A chain saw requires 6 hours of assembly and a wood chipper 4 hours. A maximum of 48 hours of assembly time is available. The profit is $ 190 on a chain saw and $ 220 on a chipper. How many of each should be assembled for maximum profit?
To attain the maximum profit, assemble___ chain saws and ___ wood chippers.
To determine the number of chain saws and wood chippers to assemble for maximum profit, we can use a technique called linear programming.
Let's assign variables to represent the number of chain saws and wood chippers to be assembled. Let's say x represents the number of chain saws and y represents the number of wood chippers.
Now, we need to set up the objective function, which is the equation that represents the profit. The profit for the chain saw is $190, and the profit for the wood chipper is $220. So, the objective function is:
Profit = 190x + 220y
Next, we need to set up the constraints, which are the limitations on the assembly time. The assembly time for a chain saw is 6 hours, and the assembly time for a wood chipper is 4 hours. The total available assembly time is 48 hours. So, the constraints are:
6x + 4y ≤ 48 (assembly time constraint)
Also, the number of chain saws and wood chippers cannot be negative, so x ≥ 0 and y ≥ 0.
Now, we have the objective function and constraints set up. We can solve this linear programming problem using various methods, such as the graphical method or the simplex method. Here, we will solve it using the graphical method.
To solve graphically, we'll plot the constraints on a graph and find the feasible region where all constraints are satisfied. Then, we'll evaluate the objective function at the corner points of the feasible region to find the maximum profit.
Let's plot the assembly time constraint:
6x + 4y ≤ 48
First, rewrite the inequality as an equation:
6x + 4y = 48
To plot the line, we can choose two values of x and solve for y. For example, let's choose x = 0:
6(0) + 4y = 48
4y = 48
y = 12
So, one point on the line is (0, 12).
Now, let's choose y = 0:
6x + 4(0) = 48
6x = 48
x = 8
Another point on the line is (8, 0).
Plot these two points and draw the line. It should pass through (0, 12) and (8, 0).
Next, we need to determine the feasible region. Since the number of chain saws and wood chippers cannot be negative, the feasible region will be in the first quadrant.
Once we have the feasible region, we evaluate the objective function at the corner points to find the maximum profit. The corner points are the vertices of the feasible region.
In this case, the feasible region is a triangle with vertices at (0, 0), (0, 12), and (8, 0). The corner points are (0, 0), (0, 12), and (8, 0).
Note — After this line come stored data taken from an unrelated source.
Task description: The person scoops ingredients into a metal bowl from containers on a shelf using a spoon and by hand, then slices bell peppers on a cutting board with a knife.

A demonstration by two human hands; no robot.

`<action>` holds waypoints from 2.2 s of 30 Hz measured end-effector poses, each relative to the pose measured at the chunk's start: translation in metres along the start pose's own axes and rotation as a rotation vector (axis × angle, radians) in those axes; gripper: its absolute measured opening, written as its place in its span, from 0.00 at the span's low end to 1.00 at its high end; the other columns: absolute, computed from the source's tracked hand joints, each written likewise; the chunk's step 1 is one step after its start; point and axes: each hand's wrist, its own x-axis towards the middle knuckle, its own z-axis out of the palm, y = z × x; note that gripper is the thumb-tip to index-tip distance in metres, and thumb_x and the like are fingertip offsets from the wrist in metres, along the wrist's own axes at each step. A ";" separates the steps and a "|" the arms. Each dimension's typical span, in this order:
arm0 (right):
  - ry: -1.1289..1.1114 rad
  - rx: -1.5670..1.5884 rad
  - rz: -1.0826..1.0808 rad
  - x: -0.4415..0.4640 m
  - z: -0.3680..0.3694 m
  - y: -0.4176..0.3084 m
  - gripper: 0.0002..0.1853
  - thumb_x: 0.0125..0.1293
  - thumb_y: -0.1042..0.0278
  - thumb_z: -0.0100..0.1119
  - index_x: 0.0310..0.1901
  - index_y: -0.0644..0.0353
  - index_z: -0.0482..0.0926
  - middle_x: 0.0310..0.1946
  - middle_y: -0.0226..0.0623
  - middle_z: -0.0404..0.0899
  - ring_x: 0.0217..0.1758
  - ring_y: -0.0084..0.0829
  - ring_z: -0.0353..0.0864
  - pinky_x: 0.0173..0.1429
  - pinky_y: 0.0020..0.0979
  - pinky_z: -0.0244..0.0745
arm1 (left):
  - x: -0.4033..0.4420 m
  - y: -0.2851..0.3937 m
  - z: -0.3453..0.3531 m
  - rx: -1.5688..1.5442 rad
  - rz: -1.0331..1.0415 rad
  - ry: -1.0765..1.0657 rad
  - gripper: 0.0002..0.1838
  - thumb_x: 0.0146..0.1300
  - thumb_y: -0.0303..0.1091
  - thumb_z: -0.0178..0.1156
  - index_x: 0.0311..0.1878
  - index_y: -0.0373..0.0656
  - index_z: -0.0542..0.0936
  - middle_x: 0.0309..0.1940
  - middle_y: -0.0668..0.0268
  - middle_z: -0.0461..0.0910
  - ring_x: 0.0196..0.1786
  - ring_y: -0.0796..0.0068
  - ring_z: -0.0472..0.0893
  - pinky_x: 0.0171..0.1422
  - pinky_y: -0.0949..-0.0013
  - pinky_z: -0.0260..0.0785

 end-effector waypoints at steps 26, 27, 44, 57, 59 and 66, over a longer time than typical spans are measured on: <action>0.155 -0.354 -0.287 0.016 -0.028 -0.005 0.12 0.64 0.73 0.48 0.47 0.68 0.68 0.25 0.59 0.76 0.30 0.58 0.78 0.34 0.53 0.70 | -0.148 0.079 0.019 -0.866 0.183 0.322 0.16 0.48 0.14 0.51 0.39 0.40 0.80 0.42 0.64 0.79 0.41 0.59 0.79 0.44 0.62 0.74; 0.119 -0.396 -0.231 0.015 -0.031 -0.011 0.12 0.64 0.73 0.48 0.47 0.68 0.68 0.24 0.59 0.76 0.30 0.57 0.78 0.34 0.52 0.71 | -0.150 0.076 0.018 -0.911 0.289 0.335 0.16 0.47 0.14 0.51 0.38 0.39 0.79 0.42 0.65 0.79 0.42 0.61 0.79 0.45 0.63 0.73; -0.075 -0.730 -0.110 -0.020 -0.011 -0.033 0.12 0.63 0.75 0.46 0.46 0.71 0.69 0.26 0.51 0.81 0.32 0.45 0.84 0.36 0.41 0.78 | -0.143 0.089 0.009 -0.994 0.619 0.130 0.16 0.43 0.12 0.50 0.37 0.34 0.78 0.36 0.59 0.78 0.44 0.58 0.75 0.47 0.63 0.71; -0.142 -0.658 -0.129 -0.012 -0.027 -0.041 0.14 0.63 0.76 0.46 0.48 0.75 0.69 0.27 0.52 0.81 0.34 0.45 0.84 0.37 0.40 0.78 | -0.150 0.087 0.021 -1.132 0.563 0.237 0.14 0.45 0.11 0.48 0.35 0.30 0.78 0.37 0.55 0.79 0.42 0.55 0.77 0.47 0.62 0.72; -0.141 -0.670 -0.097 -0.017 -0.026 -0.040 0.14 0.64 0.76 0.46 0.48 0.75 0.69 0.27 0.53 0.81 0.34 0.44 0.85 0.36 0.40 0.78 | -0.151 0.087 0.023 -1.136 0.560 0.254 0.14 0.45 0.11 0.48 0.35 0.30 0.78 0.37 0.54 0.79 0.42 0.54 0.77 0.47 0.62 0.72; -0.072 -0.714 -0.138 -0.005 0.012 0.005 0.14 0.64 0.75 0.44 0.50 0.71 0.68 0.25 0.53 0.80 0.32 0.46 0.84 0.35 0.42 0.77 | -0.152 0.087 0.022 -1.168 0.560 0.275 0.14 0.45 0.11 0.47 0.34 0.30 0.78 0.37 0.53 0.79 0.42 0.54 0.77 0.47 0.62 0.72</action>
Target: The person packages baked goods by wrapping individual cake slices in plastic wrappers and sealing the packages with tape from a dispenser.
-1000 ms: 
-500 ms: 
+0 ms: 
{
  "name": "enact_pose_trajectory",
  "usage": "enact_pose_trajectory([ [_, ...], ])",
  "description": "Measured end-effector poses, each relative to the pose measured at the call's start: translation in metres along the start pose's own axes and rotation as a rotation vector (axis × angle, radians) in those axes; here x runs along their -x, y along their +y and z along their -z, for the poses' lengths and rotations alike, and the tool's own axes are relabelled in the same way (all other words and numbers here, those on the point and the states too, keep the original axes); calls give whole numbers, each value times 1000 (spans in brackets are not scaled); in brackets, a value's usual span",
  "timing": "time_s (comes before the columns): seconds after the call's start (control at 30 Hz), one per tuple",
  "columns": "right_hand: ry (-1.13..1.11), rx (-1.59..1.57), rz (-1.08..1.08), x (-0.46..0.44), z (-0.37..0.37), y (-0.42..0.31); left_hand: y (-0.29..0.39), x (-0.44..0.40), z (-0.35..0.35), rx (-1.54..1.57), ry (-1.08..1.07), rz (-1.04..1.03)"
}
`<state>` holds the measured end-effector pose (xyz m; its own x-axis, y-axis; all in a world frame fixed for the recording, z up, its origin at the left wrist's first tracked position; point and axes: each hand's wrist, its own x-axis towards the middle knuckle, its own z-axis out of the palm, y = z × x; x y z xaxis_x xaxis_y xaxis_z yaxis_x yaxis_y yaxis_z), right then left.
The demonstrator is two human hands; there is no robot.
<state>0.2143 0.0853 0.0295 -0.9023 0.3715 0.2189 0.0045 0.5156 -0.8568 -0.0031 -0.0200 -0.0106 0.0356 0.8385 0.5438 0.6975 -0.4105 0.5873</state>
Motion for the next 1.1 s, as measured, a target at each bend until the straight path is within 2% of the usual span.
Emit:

Now, substitute these coordinates into the objective function:
Profit = 190x + 220y
For (0, 0):
Profit = 190(0) + 220(0) = 0
For (0, 12):
Profit = 190(0) + 220(12) = 2640
For (8, 0):
Profit = 190(8) + 220(0) = 1520
The maximum profit is $2640, achieved when you assemble 0 chain saws and 12 wood chippers.
profit = 190 s + 220 c
hr = 6 s + 4 c = 48
so 4 c = 48 - 6s
c = 12 - 1.5 s
profit = 190 s + 220 (12 -1.5 s)
profit = 2640 +190 s -330 s = 2640 - 140 s
max when s = 0, make no saws
This makes sense because the chippers make more profit on each and each costs less. 4 c = 48 so make 12 chippers
Are you missing some other constraint?